Lorsque j’ai repris mon blog, il y a quelques jours, je vous ai évoqué que parmi mes projets, il y a l’écriture d’un roman. Jusque récemment, je m’étais limité au premier chapitre. J’ai encore un peu de mal à me remettre à l’ouvrage. Le manque de temps est une fausse bonne raison. En fait, ce qui m’empêche de poursuivre sa rédaction est que j’ai énormément de mal à parler de moi. Or, tout premier roman est l’émanation de ce que l’on est. Et c’est sans doute cela qui me bloque.

Pourtant, ce n’est pas l’envie qui m’en manque. J’ai évoqué rapidement ce projet de roman à une collègue de travail. Elle a eu l’idée générale sans le contenu. Plus récemment, en lisant la note de The Célinette sur les étapes difficiles qu’elle a connu, cela m’a fait penser à ce que j’ai pu également connaître comme épreuves de la vie.

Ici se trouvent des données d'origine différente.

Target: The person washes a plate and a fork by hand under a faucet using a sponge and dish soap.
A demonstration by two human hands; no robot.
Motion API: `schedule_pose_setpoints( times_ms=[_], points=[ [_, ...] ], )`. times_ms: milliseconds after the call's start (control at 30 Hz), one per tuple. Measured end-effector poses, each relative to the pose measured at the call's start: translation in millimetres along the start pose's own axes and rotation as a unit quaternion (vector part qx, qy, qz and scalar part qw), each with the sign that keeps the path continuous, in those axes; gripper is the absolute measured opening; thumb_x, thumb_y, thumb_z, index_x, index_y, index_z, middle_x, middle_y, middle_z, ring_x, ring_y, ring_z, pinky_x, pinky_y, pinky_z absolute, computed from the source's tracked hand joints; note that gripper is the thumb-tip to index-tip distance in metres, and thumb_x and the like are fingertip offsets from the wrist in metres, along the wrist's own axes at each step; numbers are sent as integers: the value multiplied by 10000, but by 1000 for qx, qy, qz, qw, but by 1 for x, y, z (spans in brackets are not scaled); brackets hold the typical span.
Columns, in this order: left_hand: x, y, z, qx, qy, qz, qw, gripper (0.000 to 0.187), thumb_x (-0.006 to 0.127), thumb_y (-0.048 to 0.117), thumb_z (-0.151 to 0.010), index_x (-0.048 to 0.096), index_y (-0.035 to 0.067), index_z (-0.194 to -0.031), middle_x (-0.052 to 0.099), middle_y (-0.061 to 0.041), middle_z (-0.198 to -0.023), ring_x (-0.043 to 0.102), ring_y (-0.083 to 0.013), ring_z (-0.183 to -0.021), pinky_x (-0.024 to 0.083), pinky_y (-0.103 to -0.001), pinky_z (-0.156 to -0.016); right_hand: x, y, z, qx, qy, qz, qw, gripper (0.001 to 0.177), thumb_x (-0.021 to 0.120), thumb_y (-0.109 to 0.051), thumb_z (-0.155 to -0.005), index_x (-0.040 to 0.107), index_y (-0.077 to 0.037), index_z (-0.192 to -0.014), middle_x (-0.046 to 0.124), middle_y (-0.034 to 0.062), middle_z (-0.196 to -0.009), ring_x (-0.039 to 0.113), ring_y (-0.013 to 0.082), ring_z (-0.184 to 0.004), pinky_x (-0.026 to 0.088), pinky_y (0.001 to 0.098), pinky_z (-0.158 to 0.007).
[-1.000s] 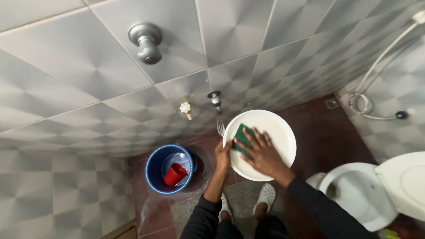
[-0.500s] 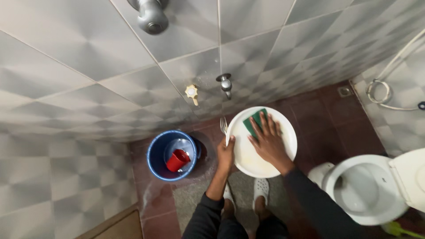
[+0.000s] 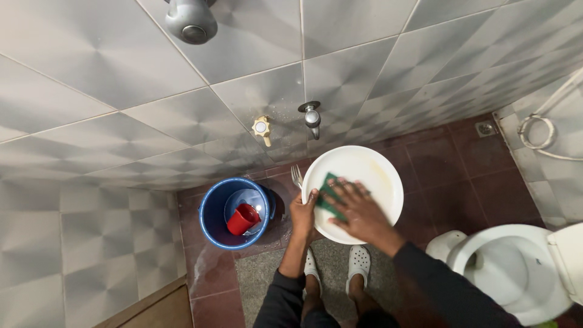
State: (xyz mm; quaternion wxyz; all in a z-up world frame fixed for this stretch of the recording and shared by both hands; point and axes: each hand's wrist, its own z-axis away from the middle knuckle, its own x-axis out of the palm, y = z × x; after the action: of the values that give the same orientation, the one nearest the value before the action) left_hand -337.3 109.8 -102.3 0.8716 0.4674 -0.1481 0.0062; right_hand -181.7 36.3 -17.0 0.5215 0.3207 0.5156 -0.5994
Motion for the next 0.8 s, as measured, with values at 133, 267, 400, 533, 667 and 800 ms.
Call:
schedule_pose_setpoints(
  times_ms=[133,267,400,533,667,800],
  points=[
    [8,-10,-5,-36,25,-39,998,263,758,210,-909,740,-2,-1064,750,-68,-849,668,-139,-699,556,-295,-619,3,11,-17,91,232,-6,968,714,429,-562,-969,348,-176,-1564,196,192,-1645,150,420,-1507,107,603,-1180],
    [-18,-26,-23,96,-11,-15,995,315,717,268,-983,762,-30,-1073,749,-31,-884,634,-69,-757,525,-257,-662,16,3,-24,-10,28,40,999,683,443,-581,-1011,335,-181,-1554,160,146,-1681,150,372,-1553,100,585,-1234],
    [-28,-44,-23,23,62,-101,993,309,738,276,-928,770,-18,-1018,755,-41,-797,653,-91,-666,540,-277,-602,19,22,-32,71,156,13,985,708,430,-545,-998,335,-166,-1588,169,148,-1687,160,372,-1546,117,578,-1225],
    [-40,-38,-28,35,47,-53,997,357,754,291,-970,757,-67,-971,704,-58,-785,587,-95,-665,483,-298,-592,42,-5,-50,-14,68,12,998,738,411,-588,-1002,320,-164,-1599,182,133,-1680,171,321,-1568,122,559,-1273],
    [-50,-24,-22,10,83,-82,993,392,654,360,-972,757,-19,-966,728,-37,-741,621,-88,-628,516,-284,-585,36,-3,-40,-16,44,35,998,663,401,-570,-992,320,-240,-1562,191,105,-1667,163,323,-1524,108,582,-1206],
    [-47,-35,-21,42,43,-103,993,469,607,392,-1053,738,-47,-955,659,-16,-766,539,-71,-680,470,-277,-603,42,-10,-68,9,95,14,995,691,393,-514,-1034,285,-165,-1620,202,157,-1673,169,346,-1550,106,577,-1236]
  ],
)
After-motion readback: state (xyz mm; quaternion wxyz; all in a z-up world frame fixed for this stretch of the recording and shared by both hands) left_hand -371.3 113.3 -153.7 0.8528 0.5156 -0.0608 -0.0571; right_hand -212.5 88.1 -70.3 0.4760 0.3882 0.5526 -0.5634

La dernière épreuve que j’ai connue a été sans nul doute la plus lourde à porter et à surmonter. Je ne la détaillerai pas ici, je ne m’en sens pas encore capable ici. Mais, il est certain que je ne souhaiterai pas à mon pire ennemi de connaître ce que j’ai vécu. La soudaineté de l’événement, ses diverses conséquences ou encore la longue attente avant que ça se termine définitivement m’ont non seulement marqué. Elles m’ont affecté et transformé. Si je suis tel que je suis aujourd’hui, avec certains traits de caractère qui ont été accentués ou d’autres qui, eux, ont été enfouis, cela vient de là. Heureusement, mon travail m’a permis de me consacrer à autre chose et quelque part m’a sauvé. Mes amis étaient aussi présents quand il le fallait, ni trop, ni pas assez. Cela n’a pas du être évident pour eux. Ma famille a été chamboulé, sous plusieurs aspects. Moi qui n’était pas très famille auparavant, ça n’a pas arrangé les choses. Néanmoins, je sais qu’elle est là si j’en ai besoin, et inversement, j’espère qu’ils savent que je peux être là au besoin.

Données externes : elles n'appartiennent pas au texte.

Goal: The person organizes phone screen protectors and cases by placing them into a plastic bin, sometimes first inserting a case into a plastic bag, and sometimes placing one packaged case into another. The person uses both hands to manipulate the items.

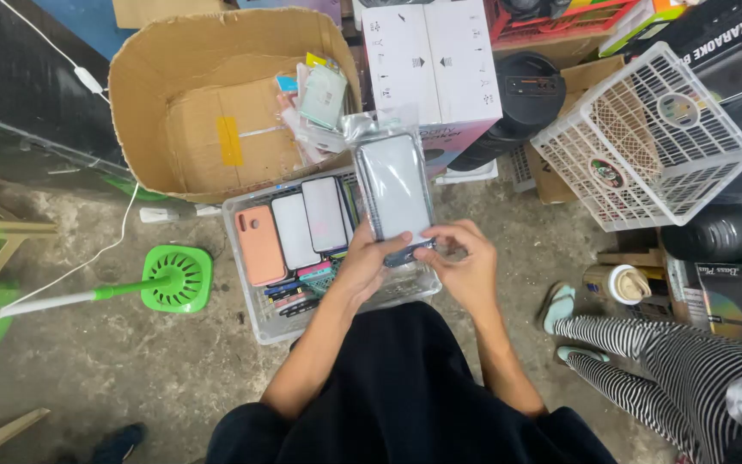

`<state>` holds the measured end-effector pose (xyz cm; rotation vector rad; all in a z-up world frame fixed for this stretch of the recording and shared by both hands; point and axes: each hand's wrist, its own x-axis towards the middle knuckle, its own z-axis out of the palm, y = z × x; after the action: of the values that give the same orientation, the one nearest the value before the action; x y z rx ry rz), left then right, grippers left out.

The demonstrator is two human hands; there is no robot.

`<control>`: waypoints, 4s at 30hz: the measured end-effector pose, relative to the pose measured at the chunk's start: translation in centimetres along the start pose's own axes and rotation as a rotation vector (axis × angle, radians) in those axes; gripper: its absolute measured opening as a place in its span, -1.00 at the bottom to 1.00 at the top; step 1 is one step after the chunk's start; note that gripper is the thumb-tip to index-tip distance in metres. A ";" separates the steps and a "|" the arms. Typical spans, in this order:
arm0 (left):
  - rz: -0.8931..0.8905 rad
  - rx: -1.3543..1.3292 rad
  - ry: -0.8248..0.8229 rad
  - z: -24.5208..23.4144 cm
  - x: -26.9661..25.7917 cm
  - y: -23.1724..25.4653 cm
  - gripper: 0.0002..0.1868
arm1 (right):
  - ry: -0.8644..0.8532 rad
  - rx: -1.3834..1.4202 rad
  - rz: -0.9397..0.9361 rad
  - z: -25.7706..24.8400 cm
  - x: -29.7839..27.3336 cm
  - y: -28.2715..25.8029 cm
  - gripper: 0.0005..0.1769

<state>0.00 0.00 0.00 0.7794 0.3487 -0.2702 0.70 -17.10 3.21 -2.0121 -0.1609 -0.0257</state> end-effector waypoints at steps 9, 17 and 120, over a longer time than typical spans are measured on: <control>-0.016 0.236 -0.118 -2.3 -1.5 0.8 -0.01 | -0.230 0.584 0.519 4.2 -0.4 8.7 -0.40; 0.118 0.600 0.115 -7.2 -0.9 -0.9 -0.57 | -0.260 0.545 0.401 4.8 3.1 2.5 -0.35; 0.174 0.757 0.340 -19.8 0.1 -19.2 -0.59 | -0.164 0.514 0.497 7.6 -4.1 18.6 -0.56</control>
<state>-10.97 1.20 -25.31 1.6030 0.5020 -0.0965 -1.41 -18.58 -17.16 -1.4915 0.2153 0.4530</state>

Une personne que j’apprécie beaucoup m’a dit qu’elle était fière de mon parcours et que j’étais un exemple. Une autre personne qui m’a vu évoluer m’a dit que j’étais un modèle à suivre. Modeste de nature, je les ai remercié mais ça m’a mis mal à l’aise à chaque fois. Pourtant, après réflexion, je ne sais pas si je peux être un exemple ou un modèle tant ma vie est peu comparable. Lorsque je raconte que j’ai vécu dans un quartier populaire (La Rose des Vents à Aulnay-sous-Bois), il y a toujours de la part de mon interlocuteur une surprise, sinon un doute. Pourtant, c’est bien vrai. Et j’ai connu, avec ma famille, bien des difficultés, plus ou moins communes à bon nombre de personnes. Mais, elles ont forgé mon caractère, ma vision et ma perception du monde, ma façon d’être.

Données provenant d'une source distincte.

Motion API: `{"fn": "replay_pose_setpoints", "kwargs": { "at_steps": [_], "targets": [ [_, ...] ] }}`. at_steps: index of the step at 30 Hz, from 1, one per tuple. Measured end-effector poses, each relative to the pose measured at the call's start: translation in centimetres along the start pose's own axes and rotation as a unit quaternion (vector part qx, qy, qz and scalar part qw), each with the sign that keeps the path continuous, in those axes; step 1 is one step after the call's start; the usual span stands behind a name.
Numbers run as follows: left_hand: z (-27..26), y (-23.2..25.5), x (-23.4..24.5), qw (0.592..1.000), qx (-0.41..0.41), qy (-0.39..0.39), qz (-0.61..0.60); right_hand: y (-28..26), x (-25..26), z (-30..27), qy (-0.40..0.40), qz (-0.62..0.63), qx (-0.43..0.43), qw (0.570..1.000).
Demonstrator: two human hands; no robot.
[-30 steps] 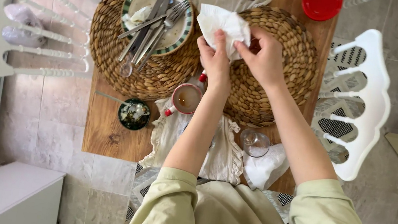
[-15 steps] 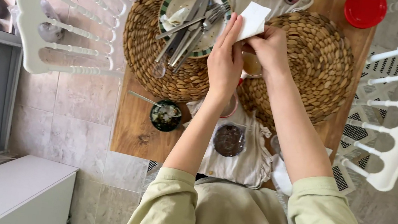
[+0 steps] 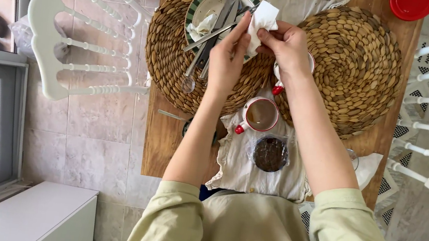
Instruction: The person clears a dining table by stacking plates, gathering cutlery, and collecting mugs and a small container. They place the items into a glass tray and move the tray aside. The table surface remains visible with woven placemats and a cloth runner.
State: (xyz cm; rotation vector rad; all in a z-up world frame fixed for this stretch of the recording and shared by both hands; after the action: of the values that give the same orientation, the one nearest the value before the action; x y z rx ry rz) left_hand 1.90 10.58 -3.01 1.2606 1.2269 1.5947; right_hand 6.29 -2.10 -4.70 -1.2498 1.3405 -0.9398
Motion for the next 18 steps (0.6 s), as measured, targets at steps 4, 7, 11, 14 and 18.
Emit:
{"fn": "replay_pose_setpoints", "kwargs": {
  "at_steps": [4,7,11,14,18],
  "targets": [
    [0.6,0.3,1.2,0.999,0.029,-0.016,-0.017,0.0,-0.6,0.2,-0.012,0.007,0.0,1.0],
    [0.9,0.1,1.8,0.997,0.075,0.011,-0.005,0.3,-0.7,0.2,-0.008,-0.011,0.012,1.0],
    [1.5,-1.1,2.3,0.989,0.117,0.047,0.074,-1.4,-1.3,-0.3,-0.059,-0.273,0.279,0.919],
    [1.7,-3.0,1.5,0.989,0.059,0.04,0.13,0.4,-1.3,0.1,-0.092,-0.431,0.386,0.811],
    [0.9,-1.4,0.8,0.985,-0.034,0.003,0.171,-0.9,-2.1,-0.4,-0.122,-0.486,0.351,0.791]
  ]
}}
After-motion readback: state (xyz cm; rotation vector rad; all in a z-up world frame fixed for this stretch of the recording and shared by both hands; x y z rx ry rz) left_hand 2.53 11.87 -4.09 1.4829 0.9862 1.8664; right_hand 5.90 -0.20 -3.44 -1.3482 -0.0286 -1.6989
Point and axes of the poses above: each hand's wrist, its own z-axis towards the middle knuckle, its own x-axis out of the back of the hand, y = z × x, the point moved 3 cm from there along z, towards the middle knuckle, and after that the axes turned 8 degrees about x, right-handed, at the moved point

En partant de ces bases, il y avait deux grandes options. Soit, j’aurai pu prendre le mauvais côté de la route comme beaucoup dans de pareilles circonstances. Soit, je pouvais, au contraire, en tirer une force intérieure pour avancer. C’est le deuxième choix que j’ai pris. Bien sûr, le parcours n’a été une promenade de santé. Il y a eu quelques à-coups, de mon fait ou non. Mais, le fait de m’investir dans mes études, mon travail et mon engagement et de nourrir le travail de l’engagement et inversement ont aidé. Aussi, ma curiosité, mon envie d’appendre et de bien faire, ma capacité à me remettre en question ont aussi contribué. Enfin, il y a incontestablement – et ça peut être étonnamment vu les données de départ et les événements – un facteur chance. Comme quoi, ça peut se provoquer en sa faveur.

Pour autant si je me satisfait de plusieurs aspects de mon parcours, notamment professionnel, il y a des éléments qui me me manquent ou qui font défaut pour être pleinement épanoui. J’aime mon métier, j’y retrouve et je peux appliquer comme démarche ma vision des choses et comment je percevais mon engagement. Je considère que j’ai des amis et connaissances formidables sur qui j’ai pu et je peux compter dans les moments difficiles. J’ai des projets intéressants à court et moyen terme. Mais, il y a une sensation étrange alors que je suis bien entouré et me dit-on presque toutes les qualités du monde. Tant que ce vide ne sera pas comblé, plutôt compensé, cette sensation persistera. Je ne me donne peut-être pas tous les moyens pour y remédier. Dès lors, je ne me permettrai pas de donner des conseils pour surmonter les épreuves de la vie. Tout ce que je pourrai dire est que ce sont les épreuves qui nous construisent tout autant que les succès, que rien n’est écrit à l’avance et que l’on peut créer son facteur chance.